Time to shift to modified GCQ


The economy is showing signs of life in the early phase of its reopening. It is an encouraging sign that health authorities should appreciate while the Philippines continues its battle against the Covid-19 pandemic.

I believe that with the government adopting a surgical approach to contain the coronavirus pandemic, now is the time to allow more industries to reopen under the more relaxed modified general community quarantine (MGCQ) in Metro Manila and nearby provinces.

I fully agree with Finance Secretary Carlos Dominguez III. Putting Metro Manila and the Calabarzon (Cavite, Laguna, Batangas, Rizal and Quezon) corridor under the more moderate MGCQ will accelerate economic recovery “as quickly as possible.”

Secretary Dominguez is being pragmatic about the pandemic. The reality is that the virus will not go away. The country, he says, will have to live with it for a longer period, but “we really should begin opening,” citing that Metro Manila and Calabarzon account for about 67 percent of the country’s gross domestic product.
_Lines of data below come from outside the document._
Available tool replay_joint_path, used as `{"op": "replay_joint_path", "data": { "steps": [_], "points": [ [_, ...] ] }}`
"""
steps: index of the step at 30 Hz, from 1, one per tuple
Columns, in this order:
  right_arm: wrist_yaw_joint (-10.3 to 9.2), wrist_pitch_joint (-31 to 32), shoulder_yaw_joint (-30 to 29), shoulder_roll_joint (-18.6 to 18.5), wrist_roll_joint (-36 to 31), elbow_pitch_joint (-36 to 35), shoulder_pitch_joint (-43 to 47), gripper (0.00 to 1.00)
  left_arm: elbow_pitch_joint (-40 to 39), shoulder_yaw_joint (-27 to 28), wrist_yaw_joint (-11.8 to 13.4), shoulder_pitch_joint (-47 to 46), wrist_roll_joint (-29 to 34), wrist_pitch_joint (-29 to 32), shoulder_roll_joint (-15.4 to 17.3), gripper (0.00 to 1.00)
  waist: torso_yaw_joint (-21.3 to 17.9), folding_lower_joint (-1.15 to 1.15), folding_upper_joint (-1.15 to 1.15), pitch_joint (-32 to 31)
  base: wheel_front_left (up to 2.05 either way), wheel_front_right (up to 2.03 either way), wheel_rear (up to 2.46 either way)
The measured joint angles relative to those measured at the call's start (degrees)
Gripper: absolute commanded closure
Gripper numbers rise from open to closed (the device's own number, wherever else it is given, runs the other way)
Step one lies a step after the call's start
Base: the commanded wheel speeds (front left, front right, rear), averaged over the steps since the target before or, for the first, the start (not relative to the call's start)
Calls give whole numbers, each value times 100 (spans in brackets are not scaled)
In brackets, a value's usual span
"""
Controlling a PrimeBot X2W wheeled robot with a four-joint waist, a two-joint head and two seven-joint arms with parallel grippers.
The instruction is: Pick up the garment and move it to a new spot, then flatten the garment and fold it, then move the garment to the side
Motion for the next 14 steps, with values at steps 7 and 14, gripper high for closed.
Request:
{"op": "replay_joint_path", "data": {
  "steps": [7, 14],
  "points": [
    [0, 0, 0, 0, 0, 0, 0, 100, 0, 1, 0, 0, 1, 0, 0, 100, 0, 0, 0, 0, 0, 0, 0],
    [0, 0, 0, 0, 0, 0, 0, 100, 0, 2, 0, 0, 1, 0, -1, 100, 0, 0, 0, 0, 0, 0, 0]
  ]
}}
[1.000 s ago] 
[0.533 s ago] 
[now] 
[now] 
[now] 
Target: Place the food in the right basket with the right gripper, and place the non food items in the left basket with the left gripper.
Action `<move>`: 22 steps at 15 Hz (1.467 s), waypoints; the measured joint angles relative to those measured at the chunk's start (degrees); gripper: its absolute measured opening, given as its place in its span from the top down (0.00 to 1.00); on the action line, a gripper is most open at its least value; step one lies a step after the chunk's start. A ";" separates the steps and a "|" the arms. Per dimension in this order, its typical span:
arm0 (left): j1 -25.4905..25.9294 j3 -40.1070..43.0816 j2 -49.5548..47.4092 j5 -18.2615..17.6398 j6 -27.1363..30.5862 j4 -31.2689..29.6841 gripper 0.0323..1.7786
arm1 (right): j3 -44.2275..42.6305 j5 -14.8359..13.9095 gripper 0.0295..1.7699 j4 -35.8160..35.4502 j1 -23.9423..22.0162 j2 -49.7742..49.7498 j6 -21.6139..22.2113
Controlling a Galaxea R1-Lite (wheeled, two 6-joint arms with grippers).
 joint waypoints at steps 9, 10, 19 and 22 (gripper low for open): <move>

The economy is now throbbing compared with the early stages of the lockdown. A survey by London-based research firm IHS Markit shows the Philippines’ purchasing manager’s index, which represents factory production, improved to 49.7 in June from 40.1 in May. This is the highest PMI since February this year and signals a movement toward stabilization of the manufacturing sector.

IHS Markit economist David Owen credited the improved PMI to the government’s decision to shift from the enhanced community quarantine to the GCQ in June, allowing factories to resume operations, albeit at a limited capacity. A shift to MGCQ is expected to further boost manufacturing capacity utilization rates.

Another encouraging sign is the 28-percent increase in revenue collections in June, following a 49-percent nosedive in May, after authorities allowed more government offices to reopen.

Combined collections of the Bureau of Internal Revenue and Bureau of Customs reached P211.50 billion in June, up by P59.28 billion or 28 percent from the same month last year, according to Department of Finance data.

The June figures brought total collections in the first half to P1.155 trillion, although they are still down by P220.47 billion or 16 percent from P1.375 trillion a year ago. The DOF noted that the “unprecedented coronavirus pandemic continued to pummel the economy and restrict business activity in most parts of the country.”

Economists from First Metro Investment Corp. and University of Asia & the Pacific also noted similar favorable economic indicators, such as the increase in government spending, stable inflation rate and strong peso. They recommended further easing of quarantine restrictions, such as allowing more employees to return to work and authorizing more public utility vehicles to operate.

While the second-quarter gross domestic product may be worse than the first-quarter contraction of 0.2 percent, there are indications the third quarter may see a much better economic performance, especially as the country’s major trading partners begin to recover.

China, for one, is now moving toward recovery as lockdown restrictions across the globe are slowly being lifted. Multinational holding company Franklin Templeton noted that China’s manufacturing companies reopened with at least 90-percent capacity utilization in a strong sign of movement toward normalcy.

Here in the Philippines, the government is allowing more industries to reopen as long as they observe the health protocols, such as social distancing of at least 1 meter, wearing of face masks, and proper hygiene. We should remain cautious at all times, while continuing our work and daily errands to support the needs of our families.

We are hopeful that vaccines are just within months of becoming widely available, with several companies already testing their products among human patients. Pharmaceutical companies Pfizer and BioNTech recently began a clinical trial of an experimental vaccine that triggered immune responses among healthy patients. This is an initial positive report, but it will take larger and more clinical studies to confirm if the vaccine is really safe and successful.

Dozens of candidate vaccines are also on the way to clinical trials, including those being developed by the likes of Inovio, CanSino, AstraZeneca and Moderna. We can only hope that one of them will soon be available to protect us from Covid-19.

For the moment, let us listen to health experts who prescribe health protocols under the new normal. We need to observe these protocols to ensure that the opening of more business establishments won’t be derailed.

The Department of Trade and Industry, meanwhile, plans to increase the dine-in capacity of restaurants, hotels and other establishments from 30 percent to 50 percent in areas under the GCQ. This will encourage these businesses to hire more employees and generate more sales.

Trade Secretary Ramon Lopez was quoted as saying last week that “the higher operating capacity, the more jobs and sources of income we can provide for our workers.”

The Department of Tourism, for its part, wants more tourism establishments to reopen, as it defers to local government units to determine the best time to reopen their respective destinations, sites, attractions and enterprises to tourists. Boracay Island, the country’s major destination, reopened on June 16 to guests from Western Visayas in a phased approach to revive the industry.

We should allow the tourism industry and other sectors to reopen gradually to generate jobs and provide opportunities for millions of Filipinos. Reopening lessens the burden of the government to provide subsidies and paves the strategic path to normalcy.